Weekly reads: KRAS G12C, eLife journal controversy, bird iPSCs

If you’ve never heard of the KRAS G12C mutation, it’s a particularly frightening mutation present in numerous cancers.

Like the MYC oncogene, many people view mutations in RAS as undruggable, but new efforts show some glimmers of hope. The drug Sotorasib has been approved by the FDA to target the KRAS G12C mutation. Here’s a new item over at Nature News. Cancer drugs are closing in on some of the deadliest mutationsThis great piece from Heidi Ledford does an excellent job covering efforts to target mutant KRAS in human cancers.

I like how it includes patient perspectives too. A quick Clinicaltrials.gov search found 77 trials mentioning KRAS G12C so that’s encouraging for the future.

KRAS mutations, KRAS G12C
KRAS mutations like G12C are found in many tumors including aggressive pancreatic cancers. “A KRAS mutation turns normal cells (green) precancerous (red) in a mouse pancreas.Credit: Maria Paz Zafra”

I attended and spoke at the annual American Society for Bioethics and Humanities (ASBH) meeting in Portland this week. One of the sessions that struck me was on experiments in public funding of research including CIRM. I was also on a panel about Right-To-Try, which has not emerged as what its supporters claimed it would be.

asbh meeting
ASBH 2022 Meeting panel on publicly-funded research.

There were many interesting talks and panels. One was on experiments in public bioethics, focused on CIRM and CPRIT. See the image above of the panelists Kirstin Matthews, Geoff Lomax, and Aaron Levine. Running a state research funding agency is very challenging. I think that CIRM has done a great job overall. Note that I am a past recipient of CIRM funding.

New eLife journal policy controversy

As many of you may know, the eLife journal announced a major and controversial change in how it handles manuscript submissions. eLife will soon shift to a policy where they do not accept or reject submissions related to peer review. The editors will decide whether a manuscript gets reviewed. If the answer is “yes” to review, then even with a bad overall review, eLife will publish the paper. One of the criticisms of this new policy is that it would make eLife like a $2,000-a-pop preprint server.

Here’s the most recent “eLife is destroying itself” piece I’ve seen. I get what the eLife leadership hopes to achieve with the change and our current system of publishing and peer review is messed up, but I’m not sure this is the solution.

More recommended reads

2 thoughts on “Weekly reads: KRAS G12C, eLife journal controversy, bird iPSCs”

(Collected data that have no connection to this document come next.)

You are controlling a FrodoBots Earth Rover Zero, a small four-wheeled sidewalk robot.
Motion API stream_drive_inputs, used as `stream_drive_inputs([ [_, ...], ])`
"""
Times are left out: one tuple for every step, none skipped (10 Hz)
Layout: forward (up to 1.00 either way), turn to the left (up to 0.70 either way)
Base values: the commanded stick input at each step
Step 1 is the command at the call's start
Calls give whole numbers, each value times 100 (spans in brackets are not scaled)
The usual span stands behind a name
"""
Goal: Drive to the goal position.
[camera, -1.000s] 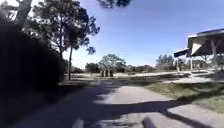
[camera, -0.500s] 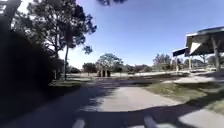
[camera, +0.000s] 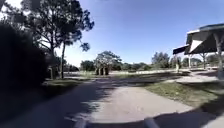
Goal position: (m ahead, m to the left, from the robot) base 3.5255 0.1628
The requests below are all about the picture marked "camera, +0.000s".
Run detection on tall dark trees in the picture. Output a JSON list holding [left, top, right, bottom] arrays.
[[5, 0, 96, 81]]

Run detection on group of dark posts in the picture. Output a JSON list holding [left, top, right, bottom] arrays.
[[94, 67, 110, 77]]

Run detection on small open shelter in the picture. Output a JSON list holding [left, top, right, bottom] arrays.
[[172, 44, 192, 70]]

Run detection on large dark bush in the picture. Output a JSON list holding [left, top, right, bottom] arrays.
[[0, 21, 50, 113]]

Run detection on distant line of trees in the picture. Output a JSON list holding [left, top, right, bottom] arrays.
[[79, 50, 224, 73]]

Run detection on large open shelter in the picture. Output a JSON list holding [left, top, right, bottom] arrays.
[[184, 22, 224, 80]]

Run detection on grass patch beside shelter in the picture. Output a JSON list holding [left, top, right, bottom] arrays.
[[143, 79, 224, 110]]

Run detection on robot's own part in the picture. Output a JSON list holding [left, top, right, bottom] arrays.
[[143, 117, 161, 128], [73, 118, 88, 128]]

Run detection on round-crowned tree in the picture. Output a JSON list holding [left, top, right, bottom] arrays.
[[93, 50, 123, 72]]

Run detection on grey paved path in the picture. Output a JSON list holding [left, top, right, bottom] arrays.
[[0, 70, 224, 128]]

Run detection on grass strip beside bush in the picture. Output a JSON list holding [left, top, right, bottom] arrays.
[[41, 77, 90, 98]]

  1. Without thorough and rigorous peer review, scientific integrity cannot be ensured. This is a huge problem. “Shaking Things Up” or terms like “New and Fresh” are often terms to hide the downsides to a free-for-all or just pay-to-publish. In today’s world filled with fake news or just plain outright lies, we as scientists need to stand behind the most rigorous of reviews to ensure that published science is solid. Otherwise we diminish the scientific integrity of our field.

  2. Dear Admin:

    I’m looking forward to eLife’s new experiment in life sciences research publication; and will probably try it out soon myself. As you know, essentially all high impact factor life sciences journals have an initial screen of submitted manuscripts by editors who decide if they consider the manuscripts of sufficient quality and significance to warrant obtaining external reviews. So, eLife will be like all high impact journals in this respect. The big differences in practice, is that eLife editors state that they will now stand by their selections, no matter what reviewers write for their assessments; and they will share the reviews with the published manuscript.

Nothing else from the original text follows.